FST BLOG

An atom’s eye view inside materials: from cells to circuit boards, and meteorites to magnets

• 7 February 2025
• Technology
• Dr Rosie de Laune

Although perhaps unknown to many, the UK’s ISIS neutron and muon source has welcomed over 60,000 scientists since it began operations in 1984. The facility uses beams of the neutrons and muons to allow the study of materials at the atomic level. It has a suite of 35 instruments, each of which is individually optimised for the study of different types of matter. The research conducted at ISIS plays an important role in addressing global challenges, answering fundamental questions, and delivering scientific and socio-economic impact.

Academic and industrial scientists use ISIS to determine information on the position and movement of atoms and molecules in a wide range of materials. Neutrons and muons have many useful and unique properties that make them extremely useful investigative probes. Their magnetic moment, high penetrating power, ability to interact with light elements and non-destructive nature have enabled the study of a diverse landscape of scientific challenges.

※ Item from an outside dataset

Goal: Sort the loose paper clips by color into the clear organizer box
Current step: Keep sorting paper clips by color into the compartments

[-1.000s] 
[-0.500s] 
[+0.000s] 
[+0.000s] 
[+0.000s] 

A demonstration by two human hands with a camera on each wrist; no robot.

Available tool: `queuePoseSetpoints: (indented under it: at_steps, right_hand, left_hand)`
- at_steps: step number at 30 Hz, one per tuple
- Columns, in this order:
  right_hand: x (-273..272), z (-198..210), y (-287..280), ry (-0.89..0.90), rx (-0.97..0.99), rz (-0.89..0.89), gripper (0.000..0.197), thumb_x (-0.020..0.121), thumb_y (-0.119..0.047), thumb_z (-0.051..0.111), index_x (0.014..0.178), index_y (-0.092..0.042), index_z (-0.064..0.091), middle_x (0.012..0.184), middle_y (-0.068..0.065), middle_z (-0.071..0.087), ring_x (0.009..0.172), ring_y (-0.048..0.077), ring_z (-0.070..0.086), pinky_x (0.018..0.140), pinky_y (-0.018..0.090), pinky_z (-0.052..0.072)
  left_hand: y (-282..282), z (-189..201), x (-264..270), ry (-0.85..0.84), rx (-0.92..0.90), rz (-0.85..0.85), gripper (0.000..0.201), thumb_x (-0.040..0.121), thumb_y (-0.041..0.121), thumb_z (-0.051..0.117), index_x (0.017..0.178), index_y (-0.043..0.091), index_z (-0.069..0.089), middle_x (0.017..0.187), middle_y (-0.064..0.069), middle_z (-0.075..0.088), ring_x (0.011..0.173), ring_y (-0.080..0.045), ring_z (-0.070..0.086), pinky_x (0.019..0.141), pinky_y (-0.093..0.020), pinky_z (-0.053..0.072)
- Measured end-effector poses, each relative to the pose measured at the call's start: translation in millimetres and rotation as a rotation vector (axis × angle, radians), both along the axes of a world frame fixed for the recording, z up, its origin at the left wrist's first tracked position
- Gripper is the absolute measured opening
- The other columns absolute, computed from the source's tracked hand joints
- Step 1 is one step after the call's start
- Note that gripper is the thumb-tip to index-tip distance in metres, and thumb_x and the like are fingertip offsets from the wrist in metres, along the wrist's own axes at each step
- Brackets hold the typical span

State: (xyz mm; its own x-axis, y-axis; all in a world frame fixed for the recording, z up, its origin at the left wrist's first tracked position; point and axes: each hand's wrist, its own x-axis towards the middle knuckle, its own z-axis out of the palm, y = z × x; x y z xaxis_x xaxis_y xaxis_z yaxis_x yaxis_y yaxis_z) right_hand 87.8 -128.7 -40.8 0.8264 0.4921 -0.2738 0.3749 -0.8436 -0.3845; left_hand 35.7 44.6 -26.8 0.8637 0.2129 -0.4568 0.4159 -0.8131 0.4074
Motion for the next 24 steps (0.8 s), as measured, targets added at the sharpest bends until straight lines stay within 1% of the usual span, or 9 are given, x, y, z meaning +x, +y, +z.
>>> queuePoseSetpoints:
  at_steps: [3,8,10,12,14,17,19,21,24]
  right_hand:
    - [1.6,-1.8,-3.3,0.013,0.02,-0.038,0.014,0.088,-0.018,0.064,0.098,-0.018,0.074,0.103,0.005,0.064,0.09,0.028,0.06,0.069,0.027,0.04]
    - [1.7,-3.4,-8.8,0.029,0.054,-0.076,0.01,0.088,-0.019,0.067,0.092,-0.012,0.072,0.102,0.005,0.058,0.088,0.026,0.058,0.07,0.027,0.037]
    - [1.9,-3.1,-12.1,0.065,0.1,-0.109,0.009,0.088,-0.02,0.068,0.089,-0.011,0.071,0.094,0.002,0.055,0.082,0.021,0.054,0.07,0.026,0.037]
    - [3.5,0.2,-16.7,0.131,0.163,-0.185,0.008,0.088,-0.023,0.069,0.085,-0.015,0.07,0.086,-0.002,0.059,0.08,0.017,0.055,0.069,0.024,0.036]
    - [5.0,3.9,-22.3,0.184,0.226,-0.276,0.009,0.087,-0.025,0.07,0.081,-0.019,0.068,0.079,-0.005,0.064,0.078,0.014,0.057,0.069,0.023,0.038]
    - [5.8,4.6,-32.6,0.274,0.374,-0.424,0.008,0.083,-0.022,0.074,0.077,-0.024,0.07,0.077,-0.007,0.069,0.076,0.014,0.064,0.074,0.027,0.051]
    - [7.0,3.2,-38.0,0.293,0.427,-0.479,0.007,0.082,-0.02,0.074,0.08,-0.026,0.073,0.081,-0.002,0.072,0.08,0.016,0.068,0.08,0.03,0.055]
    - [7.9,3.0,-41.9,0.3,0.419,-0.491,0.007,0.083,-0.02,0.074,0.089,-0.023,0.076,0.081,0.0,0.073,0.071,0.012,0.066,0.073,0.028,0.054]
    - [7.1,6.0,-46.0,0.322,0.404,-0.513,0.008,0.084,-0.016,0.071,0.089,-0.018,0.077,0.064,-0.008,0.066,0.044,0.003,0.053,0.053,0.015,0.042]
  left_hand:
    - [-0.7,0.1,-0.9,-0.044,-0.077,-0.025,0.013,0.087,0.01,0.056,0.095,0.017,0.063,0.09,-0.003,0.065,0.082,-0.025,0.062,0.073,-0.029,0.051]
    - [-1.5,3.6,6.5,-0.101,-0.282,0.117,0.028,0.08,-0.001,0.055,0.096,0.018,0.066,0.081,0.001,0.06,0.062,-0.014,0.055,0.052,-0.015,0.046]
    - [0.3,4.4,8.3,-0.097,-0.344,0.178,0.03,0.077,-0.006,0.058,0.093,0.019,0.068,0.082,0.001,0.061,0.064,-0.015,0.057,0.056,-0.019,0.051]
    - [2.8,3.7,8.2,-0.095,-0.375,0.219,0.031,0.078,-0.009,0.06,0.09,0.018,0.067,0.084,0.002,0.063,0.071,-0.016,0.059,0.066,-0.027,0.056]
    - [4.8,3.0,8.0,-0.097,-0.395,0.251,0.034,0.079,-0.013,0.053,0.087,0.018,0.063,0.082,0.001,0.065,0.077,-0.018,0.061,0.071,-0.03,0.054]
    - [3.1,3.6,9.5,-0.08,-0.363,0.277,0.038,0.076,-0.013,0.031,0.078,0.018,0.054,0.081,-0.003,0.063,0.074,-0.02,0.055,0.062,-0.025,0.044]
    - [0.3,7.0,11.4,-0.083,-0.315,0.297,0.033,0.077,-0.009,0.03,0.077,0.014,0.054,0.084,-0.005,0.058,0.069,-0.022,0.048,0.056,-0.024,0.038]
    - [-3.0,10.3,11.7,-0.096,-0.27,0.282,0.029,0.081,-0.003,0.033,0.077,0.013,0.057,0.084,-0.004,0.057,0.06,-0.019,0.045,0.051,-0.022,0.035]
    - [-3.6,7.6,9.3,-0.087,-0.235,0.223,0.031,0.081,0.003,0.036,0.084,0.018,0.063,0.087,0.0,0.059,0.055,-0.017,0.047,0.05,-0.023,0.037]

The variety of ISIS research is exemplified by looking at three ISIS scientists who have been fellows of the Foundation Future Leaders (FFL) programme.

Helen Walker was part of the FFL 2022 cohort and uses neutrons in her work studying barocaloric materials. These compounds undergo reversible temperature changes when pressure is applied or released, making them promising options for environmentally friendly cooling and heating. To be optimised for practical use, it’s crucial to understand what’s happening in the material during the phase change and why some barocalorics can have greater cooling power than others.

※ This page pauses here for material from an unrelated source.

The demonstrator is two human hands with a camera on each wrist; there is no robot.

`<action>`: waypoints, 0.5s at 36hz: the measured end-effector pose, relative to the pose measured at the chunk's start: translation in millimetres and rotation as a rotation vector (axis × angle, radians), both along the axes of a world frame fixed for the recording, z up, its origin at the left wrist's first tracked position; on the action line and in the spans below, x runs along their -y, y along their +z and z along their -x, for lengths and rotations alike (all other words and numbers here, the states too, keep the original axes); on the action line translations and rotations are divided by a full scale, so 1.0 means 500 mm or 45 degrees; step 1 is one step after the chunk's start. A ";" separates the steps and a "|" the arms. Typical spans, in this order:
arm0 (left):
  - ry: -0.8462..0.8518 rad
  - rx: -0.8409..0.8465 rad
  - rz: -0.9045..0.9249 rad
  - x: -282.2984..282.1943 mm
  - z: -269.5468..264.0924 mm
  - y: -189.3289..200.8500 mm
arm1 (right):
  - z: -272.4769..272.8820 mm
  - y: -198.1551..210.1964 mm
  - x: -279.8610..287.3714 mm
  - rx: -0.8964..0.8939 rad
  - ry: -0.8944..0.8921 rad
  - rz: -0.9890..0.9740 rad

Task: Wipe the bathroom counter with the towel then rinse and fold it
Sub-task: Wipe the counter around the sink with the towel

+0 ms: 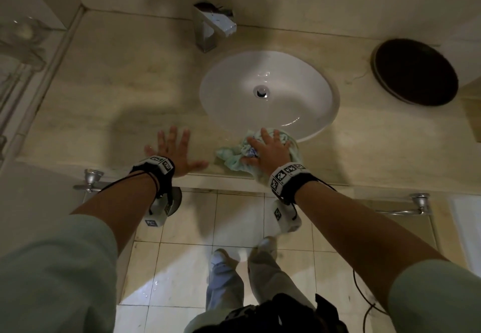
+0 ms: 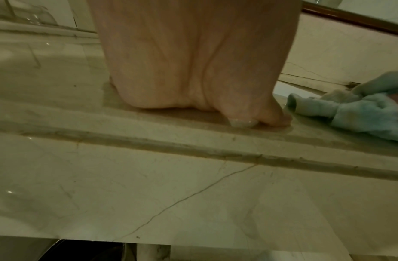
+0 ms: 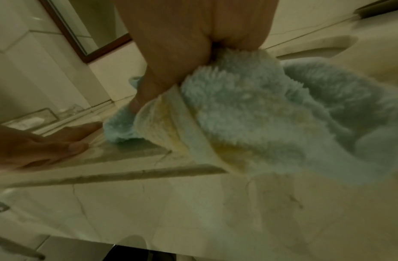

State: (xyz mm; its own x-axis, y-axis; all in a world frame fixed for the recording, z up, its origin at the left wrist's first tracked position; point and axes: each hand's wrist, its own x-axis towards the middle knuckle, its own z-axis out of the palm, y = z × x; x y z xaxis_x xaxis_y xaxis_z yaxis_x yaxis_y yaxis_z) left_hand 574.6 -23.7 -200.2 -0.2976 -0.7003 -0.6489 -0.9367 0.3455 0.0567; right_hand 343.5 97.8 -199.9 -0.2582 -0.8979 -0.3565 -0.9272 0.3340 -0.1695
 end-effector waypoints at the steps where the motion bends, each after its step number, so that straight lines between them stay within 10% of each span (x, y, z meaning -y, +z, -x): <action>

Neutrons are an ideal tool for studying these materials, as they are particularly sensitive to hydrogen, an important ingredient in these barocalorics. Neutrons also provide information about how the atoms in the structure are moving, as well as their positions. By using different instruments at ISIS, Helen and her collaborators are able to measure both structure and dynamics, and build a complete picture of a material and the entropy changes associated with its phase change.

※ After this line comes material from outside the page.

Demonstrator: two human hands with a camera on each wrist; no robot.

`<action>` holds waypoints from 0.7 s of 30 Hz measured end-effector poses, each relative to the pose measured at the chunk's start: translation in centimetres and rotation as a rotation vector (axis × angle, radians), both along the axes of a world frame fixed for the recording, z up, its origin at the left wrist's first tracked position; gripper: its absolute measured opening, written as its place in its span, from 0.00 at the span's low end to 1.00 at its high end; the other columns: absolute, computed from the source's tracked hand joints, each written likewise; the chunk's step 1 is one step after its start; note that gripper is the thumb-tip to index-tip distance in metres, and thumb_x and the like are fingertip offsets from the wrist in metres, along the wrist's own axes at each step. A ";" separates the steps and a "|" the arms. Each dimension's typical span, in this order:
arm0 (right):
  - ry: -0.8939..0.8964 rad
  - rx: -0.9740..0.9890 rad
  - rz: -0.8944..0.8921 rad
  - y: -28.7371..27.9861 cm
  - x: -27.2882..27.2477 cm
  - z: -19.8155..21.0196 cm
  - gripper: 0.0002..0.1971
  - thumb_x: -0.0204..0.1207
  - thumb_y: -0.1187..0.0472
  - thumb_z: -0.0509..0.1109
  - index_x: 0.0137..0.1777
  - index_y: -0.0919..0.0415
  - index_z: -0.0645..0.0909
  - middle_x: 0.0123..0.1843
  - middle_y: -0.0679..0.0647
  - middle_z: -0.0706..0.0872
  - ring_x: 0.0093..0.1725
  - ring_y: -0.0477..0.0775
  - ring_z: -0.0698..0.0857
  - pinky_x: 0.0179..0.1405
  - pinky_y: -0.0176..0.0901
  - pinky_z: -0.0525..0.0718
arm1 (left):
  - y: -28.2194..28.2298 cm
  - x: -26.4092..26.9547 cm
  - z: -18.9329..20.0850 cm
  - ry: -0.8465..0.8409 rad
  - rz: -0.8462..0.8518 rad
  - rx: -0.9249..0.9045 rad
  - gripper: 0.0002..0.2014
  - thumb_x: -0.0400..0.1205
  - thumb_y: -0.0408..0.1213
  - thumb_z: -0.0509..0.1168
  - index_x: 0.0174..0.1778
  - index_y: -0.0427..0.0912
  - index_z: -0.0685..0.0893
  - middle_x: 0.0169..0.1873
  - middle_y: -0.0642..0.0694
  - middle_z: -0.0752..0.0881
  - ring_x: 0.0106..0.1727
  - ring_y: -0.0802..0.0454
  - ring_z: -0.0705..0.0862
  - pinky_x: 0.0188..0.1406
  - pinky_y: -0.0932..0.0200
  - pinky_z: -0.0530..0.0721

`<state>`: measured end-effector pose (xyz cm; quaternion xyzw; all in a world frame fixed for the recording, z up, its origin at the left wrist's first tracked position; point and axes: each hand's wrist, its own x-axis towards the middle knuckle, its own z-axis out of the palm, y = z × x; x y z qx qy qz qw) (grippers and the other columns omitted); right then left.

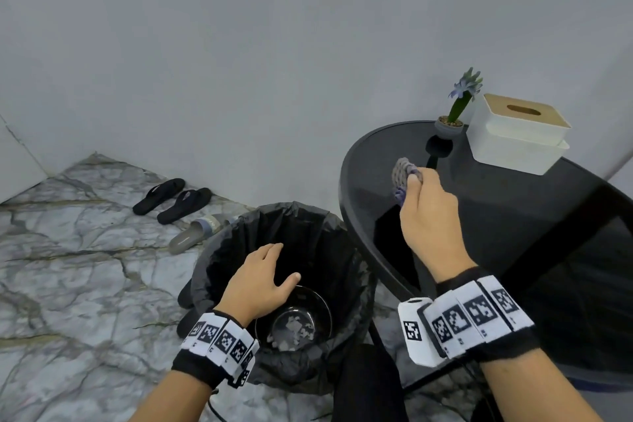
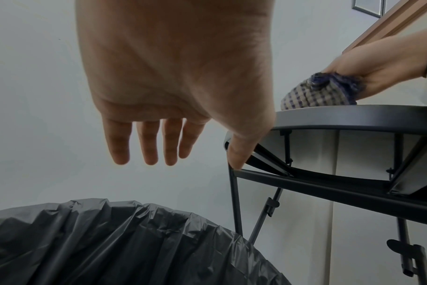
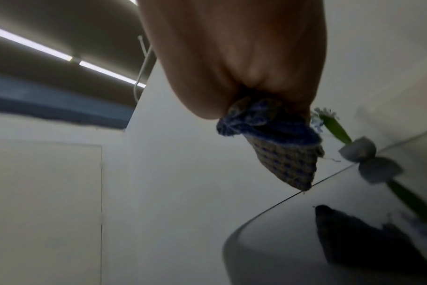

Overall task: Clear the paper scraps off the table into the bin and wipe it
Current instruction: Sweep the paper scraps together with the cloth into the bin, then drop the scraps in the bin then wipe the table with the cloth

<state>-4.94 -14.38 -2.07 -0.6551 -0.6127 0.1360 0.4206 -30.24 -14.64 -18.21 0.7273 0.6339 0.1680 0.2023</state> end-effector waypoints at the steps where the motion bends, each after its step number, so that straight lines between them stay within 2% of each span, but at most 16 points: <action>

Speaking about her experience on the FFL programme, Helen says: “I think the biggest insight was into how science can contribute to government policy, building on my previous interest in politics. It also gave me an opportunity to try to advocate for and advertise the existence of ISIS to academic, industry and government personnel.”

The ability to answer the question of where atoms are and how they move has become increasingly important for industry, as it applies new materials and molecules to commercial problems with ever increasing sophistication and ingenuity. In the last forty years, ISIS has been at the forefront of the application of neutrons and muons to such industrial challenges.

Hamish Cavaye is an ISIS scientist part-funded by the sustainable technologies company Johnson Matthey and was in the FFL 2024 cohort. Neutrons have can penetrate deep into samples, making them a useful industrial probe. Hamish has been working recently on a project that uses neutron imaging to see a catalyst operating in real-time during a chemical reaction.

“I really enjoyed my year as part of the Future Leaders Scheme for a number of reasons; the incredibly interesting visits to places I wouldn’t normally have been, the better understanding of how science and technology is involved in government, and the good friends I’ve made through the network,” says Hamish.

The latest ISIS scientist to join the FFL programme is Adam Berlie, who is looking forward to being part of the 2025 cohort: “I think there is a significant advantage for all of us to meet people from outside our organisation and often, niche fields. Being exposed to different people and ways of thinking can broaden our own perspectives and help understand how to move towards making the environment we work in as positive and inclusive as possible.”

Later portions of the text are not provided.